Des résultats concrets et des leçons pour l’Algérie
Les premières évaluations du programme de Ketcha sont encourageantes. Selon We are Tech, plus de 2 000 jeunes entrepreneurs ont bénéficié de formations depuis 2023, et près de 500 projets ont été financés, dont 40 % portés par des femmes. Ces chiffres témoignent d’une dynamique réelle, même si des défis persistent, comme la pérennisation des entreprises créées ou l’extension des dispositifs aux zones rurales.
Pour l’Algérie, l’expérience camerounaise offre plusieurs enseignements. D’abord, l’importance d’une approche globale, combinant formation, financement et accompagnement. Ensuite, la nécessité de cibler spécifiquement les femmes et les jeunes, deux catégories souvent marginalisées dans les dispositifs traditionnels. Enfin, la mobilisation des acteurs privés, via des partenariats avec les banques ou les incubateurs, apparaît comme un levier clé pour amplifier l’impact des politiques publiques.
Quels transferts possibles vers l’Algérie ?
Plusieurs pistes pourraient être explorées pour transposer une partie de ces mécanismes en Algérie. D’abord, renforcer les synergies entre les institutions publiques (Ansej, CNAC, ministères sectoriels) et les acteurs privés (banques, incubateurs, fonds d’investissement).
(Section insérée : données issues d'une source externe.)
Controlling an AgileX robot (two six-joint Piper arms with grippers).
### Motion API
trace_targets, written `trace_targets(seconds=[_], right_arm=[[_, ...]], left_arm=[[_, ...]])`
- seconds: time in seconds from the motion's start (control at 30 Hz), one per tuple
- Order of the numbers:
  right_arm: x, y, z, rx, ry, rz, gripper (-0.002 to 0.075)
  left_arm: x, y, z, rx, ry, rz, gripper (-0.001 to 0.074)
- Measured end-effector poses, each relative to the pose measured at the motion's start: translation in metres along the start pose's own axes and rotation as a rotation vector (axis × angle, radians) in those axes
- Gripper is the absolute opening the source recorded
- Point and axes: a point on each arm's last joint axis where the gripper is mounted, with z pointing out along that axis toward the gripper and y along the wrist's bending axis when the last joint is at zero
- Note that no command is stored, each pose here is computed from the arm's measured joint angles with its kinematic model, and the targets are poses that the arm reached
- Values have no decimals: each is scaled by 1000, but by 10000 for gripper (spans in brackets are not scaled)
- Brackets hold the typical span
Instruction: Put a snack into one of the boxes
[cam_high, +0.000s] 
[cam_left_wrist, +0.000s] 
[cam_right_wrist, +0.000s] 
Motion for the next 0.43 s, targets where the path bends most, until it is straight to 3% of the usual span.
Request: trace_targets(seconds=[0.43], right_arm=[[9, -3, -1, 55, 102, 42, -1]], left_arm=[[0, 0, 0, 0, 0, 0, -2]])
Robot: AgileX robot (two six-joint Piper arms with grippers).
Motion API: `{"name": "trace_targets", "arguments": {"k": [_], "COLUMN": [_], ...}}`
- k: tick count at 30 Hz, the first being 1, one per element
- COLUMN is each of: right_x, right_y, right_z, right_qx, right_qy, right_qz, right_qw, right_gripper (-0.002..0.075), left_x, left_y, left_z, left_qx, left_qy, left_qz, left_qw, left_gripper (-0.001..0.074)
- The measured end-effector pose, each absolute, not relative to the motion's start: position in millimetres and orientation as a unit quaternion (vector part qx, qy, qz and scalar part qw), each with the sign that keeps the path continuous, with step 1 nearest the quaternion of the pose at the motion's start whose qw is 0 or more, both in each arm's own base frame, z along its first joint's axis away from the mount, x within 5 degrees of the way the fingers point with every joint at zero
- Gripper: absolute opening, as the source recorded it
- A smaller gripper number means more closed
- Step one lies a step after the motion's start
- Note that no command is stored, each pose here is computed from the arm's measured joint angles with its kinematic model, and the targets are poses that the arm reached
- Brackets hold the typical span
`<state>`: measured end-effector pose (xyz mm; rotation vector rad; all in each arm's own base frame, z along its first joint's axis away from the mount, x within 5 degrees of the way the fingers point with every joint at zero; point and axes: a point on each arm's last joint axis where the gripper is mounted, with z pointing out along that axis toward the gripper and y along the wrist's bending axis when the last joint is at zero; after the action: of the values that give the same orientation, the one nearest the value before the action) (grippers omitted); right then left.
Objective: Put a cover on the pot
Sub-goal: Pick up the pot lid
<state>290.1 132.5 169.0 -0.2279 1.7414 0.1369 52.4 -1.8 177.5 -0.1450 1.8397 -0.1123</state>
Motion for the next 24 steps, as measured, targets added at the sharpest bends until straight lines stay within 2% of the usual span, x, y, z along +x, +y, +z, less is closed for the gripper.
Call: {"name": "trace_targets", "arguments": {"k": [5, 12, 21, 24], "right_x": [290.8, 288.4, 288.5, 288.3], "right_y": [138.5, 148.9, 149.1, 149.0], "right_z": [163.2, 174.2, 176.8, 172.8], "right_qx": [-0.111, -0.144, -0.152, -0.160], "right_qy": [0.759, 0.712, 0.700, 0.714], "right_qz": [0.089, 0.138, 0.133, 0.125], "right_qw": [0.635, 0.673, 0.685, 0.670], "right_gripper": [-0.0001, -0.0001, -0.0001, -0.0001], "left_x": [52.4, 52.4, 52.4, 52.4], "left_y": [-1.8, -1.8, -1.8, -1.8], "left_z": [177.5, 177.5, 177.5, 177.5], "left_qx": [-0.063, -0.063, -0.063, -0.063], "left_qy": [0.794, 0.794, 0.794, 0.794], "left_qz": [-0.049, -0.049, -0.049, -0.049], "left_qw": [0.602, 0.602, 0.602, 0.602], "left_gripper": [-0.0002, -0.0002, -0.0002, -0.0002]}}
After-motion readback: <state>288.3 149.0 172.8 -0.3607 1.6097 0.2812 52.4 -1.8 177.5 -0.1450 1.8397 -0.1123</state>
Ensuite, créer des fonds de garantie spécifiques pour les jeunes et les femmes, afin de réduire les réticences des banques. Enfin, développer des programmes de mentorat et de réseautage, inspirés des ateliers camerounais, pour accompagner les entrepreneurs sur le long terme.
L’Algérie dispose déjà d’un écosystème entrepreneurial en croissance, avec des initiatives comme le Salon de l’Entrepreneur ou les incubateurs universitaires. Mais pour passer à l’échelle, une approche plus structurée et inclusive, comme celle de Jean-Patrick Ketcha, pourrait faire la différence. Reste à voir si les autorités algériennes sauront s’inspirer de ces bonnes pratiques pour accélérer la transition vers une économie plus dynamique et inclusive.